Biochem Biophys Res Commun. 2007 Jul 13;358(4):1002-7. doi: 10.1016/j.bbrc.2007.05.021. Epub 2007 May 11.
L-Lactate oxidase (LOX) from Aerococcus viridans catalyzes the oxidation of L-lactate to pyruvate by the molecular oxygen and belongs to a large family of 2-hydroxy acid-dependent flavoenzymes. To investigate the interaction of LOX with pyruvate in structural details and understand the chemical mechanism of flavin-dependent L-lactate dehydrogenation, the LOX-pyruvate complex was crystallized and the crystal structure of the complex has been solved at a resolution of 1.90 Angstrom. One pyruvate molecule bound to the active site and located near N5 position of FMN for subunits, A, B, and D in the asymmetric unit, were identified. The pyruvate molecule is stabilized by the interaction of its carboxylate group with the side-chain atoms of Tyr40, Arg181, His265, and Arg268, and of its keto-oxygen atom with the side-chain atoms of Tyr146, Tyr215, and His265. The alpha-carbon of pyruvate is found to be 3.13 Angstrom from the N5 atom of FMN at an angle of 105.4 degrees from the flavin N5-N10 axis.

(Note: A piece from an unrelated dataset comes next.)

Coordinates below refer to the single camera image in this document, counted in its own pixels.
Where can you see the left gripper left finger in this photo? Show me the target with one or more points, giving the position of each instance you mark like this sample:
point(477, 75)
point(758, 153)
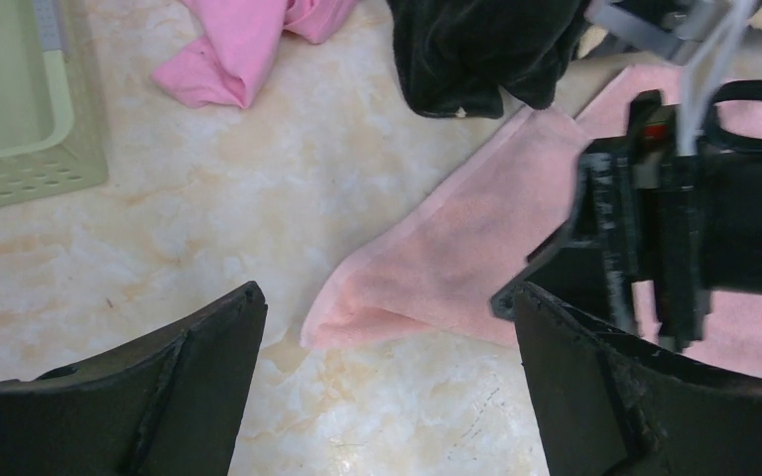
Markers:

来自绿色气球菌的L-乳酸氧化酶(LOX)催化L-乳酸被分子氧氧化为丙酮酸,属于一个依赖2-羟基酸的黄素酶大家族。为了从结构细节上研究LOX与丙酮酸的相互作用,并了解黄素依赖性L-乳酸脱氢的化学机制,使LOX-丙酮酸复合物结晶,并以1.90埃的分辨率解析了该复合物的晶体结构。在不对称单元中,鉴定出一个与活性位点结合且位于FMN的N5位置附近的丙酮酸分子,该分子存在于亚基A、B和D中。丙酮酸分子通过其羧基与Tyr40、Arg181、His265和Arg268的侧链原子相互作用,以及其酮氧原子与Tyr146、Tyr215和His265的侧链原子相互作用而得以稳定。发现丙酮酸的α-碳原子距离FMN的N5原子3.13埃,与黄素N5-N10轴呈105.4度角。